- Born: Henry Peter Grimwade 8 June 1942 Ayr, Ayrshire, Scotland
- Died: 15 May 1990 (aged 47) Maida Vale, London, England
- Education: University of Bristol
- Occupations: Television director and screenwriter

= Peter Grimwade =

British television writer and director (1942–1990)

Peter Grimwade (8 June 1942 - 15 May 1990) was a British television director and screenwriter, known for his work as a director and writer of the BBC science fiction television series Doctor Who in the 1980s.

==Early life==

From a young age, Grimwade became interested in drama and writing. He was educated in Cornwall and studied at universities in Wells (Somerset) and Bristol. At the latter, he completed a post-graduate course in drama. Joining the BBC in the mid-1960s, Grimwade first worked as a film editor in the cutting department before moving on to the drama department.

==Career==

His first work in drama came with writing six episodes of police procedural series Z-Cars. At the same time, he was gaining experience in production as a production assistant. Grimwade first worked on Doctor Who in this capacity on Jon Pertwee's first serial, Spearhead from Space (1970). He occupied this position on a further five serials. He got his first chance to direct when he was asked to film some model shots for the serial The Robots of Death (1977) while the serial's actual director, Michael E. Briant, directed the rest of it in the studio. Tom Baker, meanwhile, used Grimwade's name to replace the scripted "Grimwold's Syndrome" illness mentioned in the script. Later that year, he completed the BBC's directors' training course and left the company in order to become freelance.

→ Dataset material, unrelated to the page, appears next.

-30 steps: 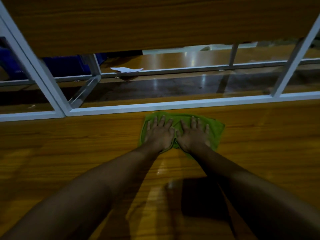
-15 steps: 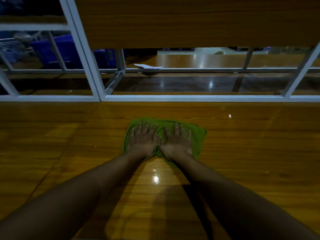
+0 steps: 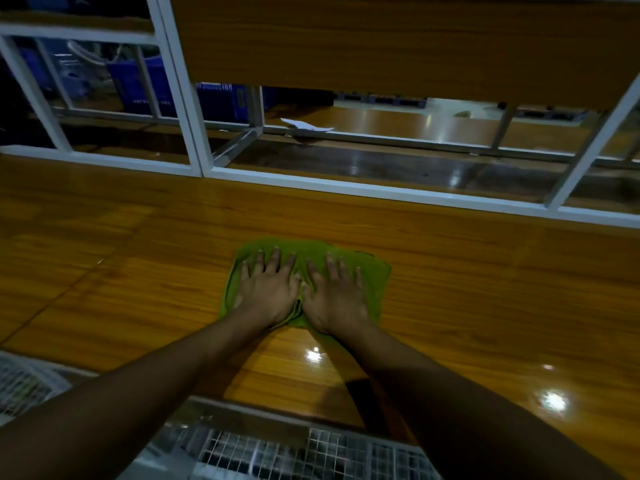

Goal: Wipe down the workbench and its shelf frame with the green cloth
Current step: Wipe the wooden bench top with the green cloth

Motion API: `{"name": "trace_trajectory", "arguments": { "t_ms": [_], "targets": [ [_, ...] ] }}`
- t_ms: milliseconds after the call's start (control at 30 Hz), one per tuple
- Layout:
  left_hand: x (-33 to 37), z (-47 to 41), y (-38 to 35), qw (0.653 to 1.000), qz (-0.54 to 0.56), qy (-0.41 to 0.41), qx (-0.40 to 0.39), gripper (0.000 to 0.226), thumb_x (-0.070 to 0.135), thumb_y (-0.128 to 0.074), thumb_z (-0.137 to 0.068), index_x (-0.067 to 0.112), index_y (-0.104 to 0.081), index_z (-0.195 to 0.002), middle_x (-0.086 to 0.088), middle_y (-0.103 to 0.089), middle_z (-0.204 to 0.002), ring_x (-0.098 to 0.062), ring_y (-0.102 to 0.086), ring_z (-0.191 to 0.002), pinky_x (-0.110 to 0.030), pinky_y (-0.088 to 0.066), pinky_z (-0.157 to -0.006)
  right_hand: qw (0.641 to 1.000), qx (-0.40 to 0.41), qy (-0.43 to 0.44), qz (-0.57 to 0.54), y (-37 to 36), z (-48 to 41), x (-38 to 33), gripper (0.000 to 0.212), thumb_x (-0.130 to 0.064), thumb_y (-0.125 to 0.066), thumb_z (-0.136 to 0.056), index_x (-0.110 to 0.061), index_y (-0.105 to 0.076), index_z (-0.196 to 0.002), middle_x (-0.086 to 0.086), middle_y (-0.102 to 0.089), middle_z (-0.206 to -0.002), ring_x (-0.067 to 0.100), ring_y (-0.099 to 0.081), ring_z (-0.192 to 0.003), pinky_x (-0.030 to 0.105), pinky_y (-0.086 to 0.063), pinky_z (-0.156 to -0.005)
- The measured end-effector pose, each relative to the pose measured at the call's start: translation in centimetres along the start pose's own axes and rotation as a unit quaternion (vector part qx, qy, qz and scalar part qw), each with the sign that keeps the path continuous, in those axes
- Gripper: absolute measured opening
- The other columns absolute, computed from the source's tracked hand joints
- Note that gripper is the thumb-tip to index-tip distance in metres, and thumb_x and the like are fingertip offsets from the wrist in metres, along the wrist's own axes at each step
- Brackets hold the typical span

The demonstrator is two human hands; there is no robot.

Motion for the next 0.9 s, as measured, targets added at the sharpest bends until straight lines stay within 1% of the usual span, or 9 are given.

George Gallaccio, producer of The Omega Factor (1979), gave Grimwade his full directorial debut on the episode "Out of Body, Out of Mind" in the series. Grimwade was also around this time a production assistant on the BBC's All Creatures Great and Small (1978) and Tinker Tailor Soldier Spy (1979). After directing the Doctor Who serial Full Circle (1980) from John Nathan-Turner's first season as producer, Grimwade was given the task of directing Tom Baker's final serial, Logopolis (1981). When Peter Davison became the Doctor, Grimwade first directed him in the serial Kinda (1982) and then directed Earthshock, featuring the return of the Cybermen after seven years and the death of the Doctor's companion Adric.

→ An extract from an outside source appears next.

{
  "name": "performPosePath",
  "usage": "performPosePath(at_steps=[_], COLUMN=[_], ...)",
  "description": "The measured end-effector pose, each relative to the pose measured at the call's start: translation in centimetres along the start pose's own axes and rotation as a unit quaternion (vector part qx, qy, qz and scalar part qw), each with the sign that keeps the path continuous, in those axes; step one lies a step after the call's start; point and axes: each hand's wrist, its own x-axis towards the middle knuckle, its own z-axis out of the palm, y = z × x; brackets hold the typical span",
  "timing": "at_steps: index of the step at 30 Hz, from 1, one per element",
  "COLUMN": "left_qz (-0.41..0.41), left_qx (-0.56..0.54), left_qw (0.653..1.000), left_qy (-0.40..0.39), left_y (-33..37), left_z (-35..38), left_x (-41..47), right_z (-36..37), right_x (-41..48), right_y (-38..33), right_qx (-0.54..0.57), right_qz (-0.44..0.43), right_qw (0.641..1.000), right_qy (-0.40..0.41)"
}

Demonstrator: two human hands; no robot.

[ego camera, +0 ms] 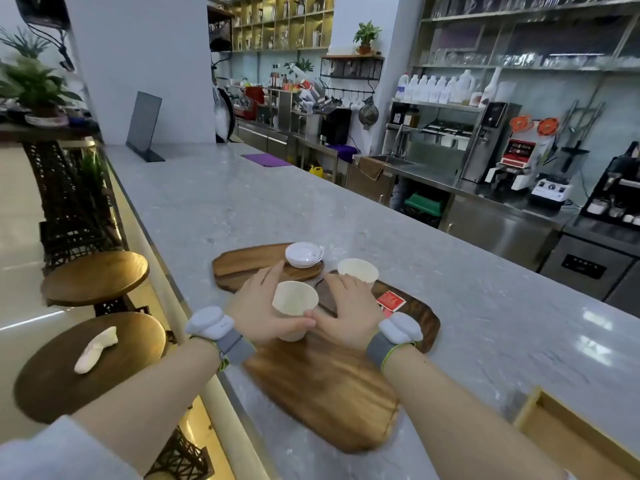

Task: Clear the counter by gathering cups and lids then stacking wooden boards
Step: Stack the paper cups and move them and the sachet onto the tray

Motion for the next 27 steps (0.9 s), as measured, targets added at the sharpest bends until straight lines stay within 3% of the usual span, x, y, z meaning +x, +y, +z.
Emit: performPosePath(at_steps=[12, 27], left_qz=[-0.051, -0.056], left_qx=[-0.087, -0.165], left_qw=[0.995, 0.982], left_qy=[0.001, 0.074], left_y=[-2.1, -1.8], left_z=[2.7, 4.6], left_x=[1.1, 1.9], right_z=[3.3, 3.2], right_x=[1.2, 0.6], right_y=[0.7, 1.4], right_qx=[0.112, 0.158], right_qz=[0.05, 0.023], right_qw=[0.991, 0.987], right_qy=[-0.051, -0.027])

Earthshock was the last time he was a director on the series. A year later, Grimwade was scheduled to direct the serial The Return (which ultimately became Resurrection of the Daleks (1984)). Industrial action initially prevented the serial from being filmed. When the story was postponed, Grimwade took the cast and crew out to dinner, but did not invite Nathan-Turner, because he had intended to take him out separately. However, Nathan-Turner felt slighted by the omission and refused to allow Grimwade to direct the story when it was rescheduled for season 21. The story was assigned to Matthew Robinson instead. Prior to this, Grimwade had written two serials, Time-Flight (1982) and Mawdryn Undead (1983), and had been asked to write Davison's penultimate story, which became Planet of Fire (1984). Because the story's requirements were in constant flux, mainly due to uncertainty over the filming location and cast changes, he eventually became frustrated and allowed script editor Eric Saward to finish the serial.

Although Planet of Fire transpired to be Grimwade's final work for Doctor Who, on 13 August 1984 he was commissioned by Saward to write a four-part story entitled The League of the Tancreds. The story was to be set in 1890s New York City, where the Sixth Doctor and Peri Brown would encounter an insectoid race called the 'Tancreds'. The story was abandoned on 18 November 1984 due to budget concerns. It was eventually adapted into a novel, Birthright, by Nigel Robinson, published in August 1993.

A short documentary about Grimwade's contribution to Doctor Who is included on the DVD for Kinda, which includes interview footage of the director from the 1980s. The feature would subsequently appear on the Blu-ray set Doctor Who, The Collection: Season 19.

===Later work===

After leaving Doctor Who, Grimwade wrote and directed The Come-Uppance of Captain Katt (1986) for the ITV children's drama series Dramarama. The play was about events behind-the-scenes on a low-budget science fiction television series, which Grimwade openly acknowledged was inspired by his experience working on Doctor Who.

When the BBC gave the publisher W. H. Allen the rights to use Vislor Turlough in the novel Turlough and the Earthlink Dilemma, W. H. Allen offered Grimwade a chance to publish an original novel. The result was Robot (ISBN 0-352-32036-2), a book filled with Doctor Who references.

After leaving the BBC, Grimwade mainly worked in producing industrial videos. He died in 1990 of leukaemia.